학술논문

Performance and Evaluation of Classification Algorithms Using Machine Learning with Comparative Study for Heart Disease Prediction
Document Type
Conference
Source
2023 IEEE Asia-Pacific Conference on Computer Science and Data Engineering (CSDE) Computer Science and Data Engineering (CSDE), 2023 IEEE Asia-Pacific Conference on. :1-6 Dec, 2023
Subject
Communication, Networking and Broadcast Technologies
Computing and Processing
Power, Energy and Industry Applications
Robotics and Control Systems
Transportation
Heart
Machine learning algorithms
Stacking
Machine learning
Predictive models
Prediction algorithms
Classification algorithms
Heart Disease Datset
Machine Learning Algorithms
Data Classifications and Clustering
Model Evaluation
Language
Abstract
The leading cause of unseasonable death worldwide is heart complaints. Day by day the causes of heart disease are increasing at a rapid-fire rate and it's veritably important and concerning to prognosticate any such disease beforehand. Predicting how illness will affect a person is a delicate challenge. Machine learning is being applied in different fields around the world. In the healthcare sector, there is no exception. Data classification models and machine learning algorithms stoutly introduce diagnostic guidelines and enable experts to increase the effectiveness of the diagnostic process.

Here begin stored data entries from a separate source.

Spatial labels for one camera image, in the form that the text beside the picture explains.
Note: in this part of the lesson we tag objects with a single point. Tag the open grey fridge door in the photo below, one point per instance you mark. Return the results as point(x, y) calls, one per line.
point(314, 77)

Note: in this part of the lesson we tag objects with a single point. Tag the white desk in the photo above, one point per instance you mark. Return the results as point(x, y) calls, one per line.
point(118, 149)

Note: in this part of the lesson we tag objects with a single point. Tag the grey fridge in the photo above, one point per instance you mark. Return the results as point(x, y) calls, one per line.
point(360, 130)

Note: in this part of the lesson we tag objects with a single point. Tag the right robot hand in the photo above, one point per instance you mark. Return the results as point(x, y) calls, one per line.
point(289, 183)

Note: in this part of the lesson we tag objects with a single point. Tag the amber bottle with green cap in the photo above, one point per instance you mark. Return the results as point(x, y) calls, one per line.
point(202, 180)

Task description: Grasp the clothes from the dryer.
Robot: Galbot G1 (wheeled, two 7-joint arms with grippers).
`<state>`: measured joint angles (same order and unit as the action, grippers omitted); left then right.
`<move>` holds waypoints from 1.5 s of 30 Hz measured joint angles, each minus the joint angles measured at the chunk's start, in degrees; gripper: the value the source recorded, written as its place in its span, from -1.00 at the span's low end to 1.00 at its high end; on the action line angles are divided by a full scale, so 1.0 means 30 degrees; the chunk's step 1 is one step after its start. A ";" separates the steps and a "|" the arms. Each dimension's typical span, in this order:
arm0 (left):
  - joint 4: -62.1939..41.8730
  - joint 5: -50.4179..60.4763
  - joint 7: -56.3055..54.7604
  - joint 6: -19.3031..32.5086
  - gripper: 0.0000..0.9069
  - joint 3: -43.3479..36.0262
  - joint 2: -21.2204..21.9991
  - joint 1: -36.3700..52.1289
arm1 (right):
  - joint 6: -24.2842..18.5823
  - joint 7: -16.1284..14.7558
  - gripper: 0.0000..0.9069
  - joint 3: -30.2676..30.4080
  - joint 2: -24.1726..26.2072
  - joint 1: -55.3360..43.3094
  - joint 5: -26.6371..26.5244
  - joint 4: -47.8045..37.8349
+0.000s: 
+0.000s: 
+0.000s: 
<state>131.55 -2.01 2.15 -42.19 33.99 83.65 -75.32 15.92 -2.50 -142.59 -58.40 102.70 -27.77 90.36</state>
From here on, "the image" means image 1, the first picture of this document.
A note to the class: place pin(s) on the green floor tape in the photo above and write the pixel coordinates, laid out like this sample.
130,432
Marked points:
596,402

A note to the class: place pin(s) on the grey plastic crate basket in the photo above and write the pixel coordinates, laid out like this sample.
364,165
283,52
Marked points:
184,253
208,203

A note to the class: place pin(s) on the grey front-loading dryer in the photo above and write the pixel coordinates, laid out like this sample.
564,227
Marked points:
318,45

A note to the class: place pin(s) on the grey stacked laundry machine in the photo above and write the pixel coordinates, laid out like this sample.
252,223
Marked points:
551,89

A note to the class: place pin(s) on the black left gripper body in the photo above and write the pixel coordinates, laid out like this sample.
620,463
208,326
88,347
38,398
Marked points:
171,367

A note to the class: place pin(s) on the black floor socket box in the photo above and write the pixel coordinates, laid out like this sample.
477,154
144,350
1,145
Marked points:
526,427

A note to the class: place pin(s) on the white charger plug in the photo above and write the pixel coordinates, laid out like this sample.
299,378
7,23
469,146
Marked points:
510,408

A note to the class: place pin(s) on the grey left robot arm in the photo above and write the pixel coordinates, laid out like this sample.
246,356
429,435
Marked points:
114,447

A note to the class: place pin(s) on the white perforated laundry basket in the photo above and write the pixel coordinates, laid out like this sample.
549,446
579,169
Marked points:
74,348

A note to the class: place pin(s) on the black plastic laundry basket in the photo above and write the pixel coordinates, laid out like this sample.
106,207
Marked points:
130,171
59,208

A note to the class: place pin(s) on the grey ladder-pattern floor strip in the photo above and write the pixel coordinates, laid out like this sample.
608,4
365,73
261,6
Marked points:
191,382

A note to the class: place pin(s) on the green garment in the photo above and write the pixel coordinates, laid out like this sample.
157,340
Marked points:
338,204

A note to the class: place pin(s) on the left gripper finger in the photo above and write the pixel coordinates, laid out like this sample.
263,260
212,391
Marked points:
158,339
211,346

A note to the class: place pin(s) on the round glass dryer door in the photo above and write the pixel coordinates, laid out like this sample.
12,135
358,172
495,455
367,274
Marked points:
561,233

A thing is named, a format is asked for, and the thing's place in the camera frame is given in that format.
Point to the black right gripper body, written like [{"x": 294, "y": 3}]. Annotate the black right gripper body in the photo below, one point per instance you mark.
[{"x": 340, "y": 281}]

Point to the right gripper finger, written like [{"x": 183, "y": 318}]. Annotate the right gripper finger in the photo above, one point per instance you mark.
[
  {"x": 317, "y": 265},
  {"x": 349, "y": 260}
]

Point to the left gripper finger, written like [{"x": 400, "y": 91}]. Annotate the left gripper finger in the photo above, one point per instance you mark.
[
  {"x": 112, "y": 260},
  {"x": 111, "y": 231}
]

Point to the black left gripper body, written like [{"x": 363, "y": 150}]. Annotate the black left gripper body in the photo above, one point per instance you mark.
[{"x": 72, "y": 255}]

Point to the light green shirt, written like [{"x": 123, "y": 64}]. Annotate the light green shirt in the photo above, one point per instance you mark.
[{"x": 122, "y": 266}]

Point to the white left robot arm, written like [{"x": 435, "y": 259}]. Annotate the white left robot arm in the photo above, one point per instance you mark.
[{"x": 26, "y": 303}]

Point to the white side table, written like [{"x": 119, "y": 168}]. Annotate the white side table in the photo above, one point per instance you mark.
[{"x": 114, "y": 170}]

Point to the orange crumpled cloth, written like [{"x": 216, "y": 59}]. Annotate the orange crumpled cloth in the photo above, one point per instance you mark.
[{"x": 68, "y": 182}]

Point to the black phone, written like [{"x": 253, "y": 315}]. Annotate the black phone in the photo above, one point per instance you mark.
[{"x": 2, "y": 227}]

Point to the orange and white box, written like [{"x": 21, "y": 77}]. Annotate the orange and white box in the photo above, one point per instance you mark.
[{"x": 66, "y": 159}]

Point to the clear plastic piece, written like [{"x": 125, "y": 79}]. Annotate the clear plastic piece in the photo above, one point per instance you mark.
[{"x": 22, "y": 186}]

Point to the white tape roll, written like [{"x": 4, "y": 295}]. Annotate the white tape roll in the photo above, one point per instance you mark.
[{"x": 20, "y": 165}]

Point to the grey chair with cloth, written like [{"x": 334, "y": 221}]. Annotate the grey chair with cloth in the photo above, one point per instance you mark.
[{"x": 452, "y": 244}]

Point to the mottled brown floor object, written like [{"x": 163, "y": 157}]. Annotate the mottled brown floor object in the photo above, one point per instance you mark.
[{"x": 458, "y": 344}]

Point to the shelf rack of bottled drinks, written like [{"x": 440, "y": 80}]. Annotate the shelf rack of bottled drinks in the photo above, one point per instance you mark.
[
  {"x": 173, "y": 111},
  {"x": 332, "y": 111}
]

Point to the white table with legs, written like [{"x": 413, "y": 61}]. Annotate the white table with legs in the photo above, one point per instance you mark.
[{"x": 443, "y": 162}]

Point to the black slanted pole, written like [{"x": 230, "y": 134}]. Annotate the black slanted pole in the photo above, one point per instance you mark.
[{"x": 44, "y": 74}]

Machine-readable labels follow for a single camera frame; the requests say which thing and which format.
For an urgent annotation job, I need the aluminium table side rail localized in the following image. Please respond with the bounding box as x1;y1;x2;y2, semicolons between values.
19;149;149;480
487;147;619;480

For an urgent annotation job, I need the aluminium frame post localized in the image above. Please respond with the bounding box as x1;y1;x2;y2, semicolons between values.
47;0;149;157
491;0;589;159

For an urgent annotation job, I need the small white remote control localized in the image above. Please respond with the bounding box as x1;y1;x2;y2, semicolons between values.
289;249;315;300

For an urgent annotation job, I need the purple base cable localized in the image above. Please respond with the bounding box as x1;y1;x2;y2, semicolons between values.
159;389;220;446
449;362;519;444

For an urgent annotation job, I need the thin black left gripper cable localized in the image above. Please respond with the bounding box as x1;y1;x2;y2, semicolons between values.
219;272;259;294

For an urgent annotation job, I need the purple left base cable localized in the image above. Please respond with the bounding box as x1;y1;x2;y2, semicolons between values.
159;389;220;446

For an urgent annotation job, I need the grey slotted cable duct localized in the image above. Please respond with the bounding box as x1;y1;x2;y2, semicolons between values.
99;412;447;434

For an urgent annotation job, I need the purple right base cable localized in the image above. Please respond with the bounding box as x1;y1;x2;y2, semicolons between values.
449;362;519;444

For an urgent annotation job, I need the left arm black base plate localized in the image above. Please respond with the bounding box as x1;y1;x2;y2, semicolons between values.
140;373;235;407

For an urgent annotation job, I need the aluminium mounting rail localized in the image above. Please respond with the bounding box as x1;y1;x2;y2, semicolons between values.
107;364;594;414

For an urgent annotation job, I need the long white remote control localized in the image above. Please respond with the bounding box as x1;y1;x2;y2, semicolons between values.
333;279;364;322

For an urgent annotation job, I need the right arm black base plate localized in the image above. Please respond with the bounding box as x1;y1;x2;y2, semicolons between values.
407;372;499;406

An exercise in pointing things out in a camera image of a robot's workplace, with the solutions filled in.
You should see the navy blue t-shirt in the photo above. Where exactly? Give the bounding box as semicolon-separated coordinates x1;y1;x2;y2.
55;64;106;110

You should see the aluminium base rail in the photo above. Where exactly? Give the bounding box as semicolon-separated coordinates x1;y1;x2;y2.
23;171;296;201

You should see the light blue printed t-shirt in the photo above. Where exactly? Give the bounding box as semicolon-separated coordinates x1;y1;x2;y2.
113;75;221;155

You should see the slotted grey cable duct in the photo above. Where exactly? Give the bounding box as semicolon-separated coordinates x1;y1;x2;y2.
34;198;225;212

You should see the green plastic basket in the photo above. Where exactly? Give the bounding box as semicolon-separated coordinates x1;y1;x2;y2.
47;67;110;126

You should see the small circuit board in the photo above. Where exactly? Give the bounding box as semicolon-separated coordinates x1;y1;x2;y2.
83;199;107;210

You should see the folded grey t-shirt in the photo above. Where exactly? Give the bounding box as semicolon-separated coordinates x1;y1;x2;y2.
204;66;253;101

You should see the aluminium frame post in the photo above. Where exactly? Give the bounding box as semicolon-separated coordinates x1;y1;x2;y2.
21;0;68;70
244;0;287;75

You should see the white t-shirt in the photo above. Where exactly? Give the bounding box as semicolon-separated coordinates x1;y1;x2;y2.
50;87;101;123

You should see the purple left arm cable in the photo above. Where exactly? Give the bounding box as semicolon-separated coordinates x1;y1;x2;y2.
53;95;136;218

The body's remaining organs are given advanced precedence over the nucleus. It provides the body with oxygen. The distribution of heart illnesses among medical practitioners can be estimated via data exploration. Medical facilities can examine various disorders and evaluate emerging diseases thanks to data collecting. Predicting the condition based on recent medical research has the biggest impact. To learn statistics more effectively, a variety of methods are being investigated in the scientific community. The renovation has had a big impact on the metropolitan community's way of life in addition to improving it. In this situation, it's crucial to offer a comprehensive tool that will enable medical professionals to foresee the sickness. Different machine learning applications suggest varying prediction precision. It should be analyzed with Logistic Regression, KNN, Decision tree, Random Forest, SVM, Gaussian NB, Ada Boost Classifier Gradient Boosting Classifier, Quadratic Discriminant Analysis, and MLP Classifier with comparative mean of three data sets. It will be better to investigate the accuracy of prediction from the most concerning algorithms of Machine learning with recall and f-score of the heart data and present it in the table with visual representation. This underpinning research has shown that multilayer perceptron with cross-validation has surpassed all other algorithms in terms of accuracy, which is the conclusion that can be derived from it. The best accuracy is attained with 97%.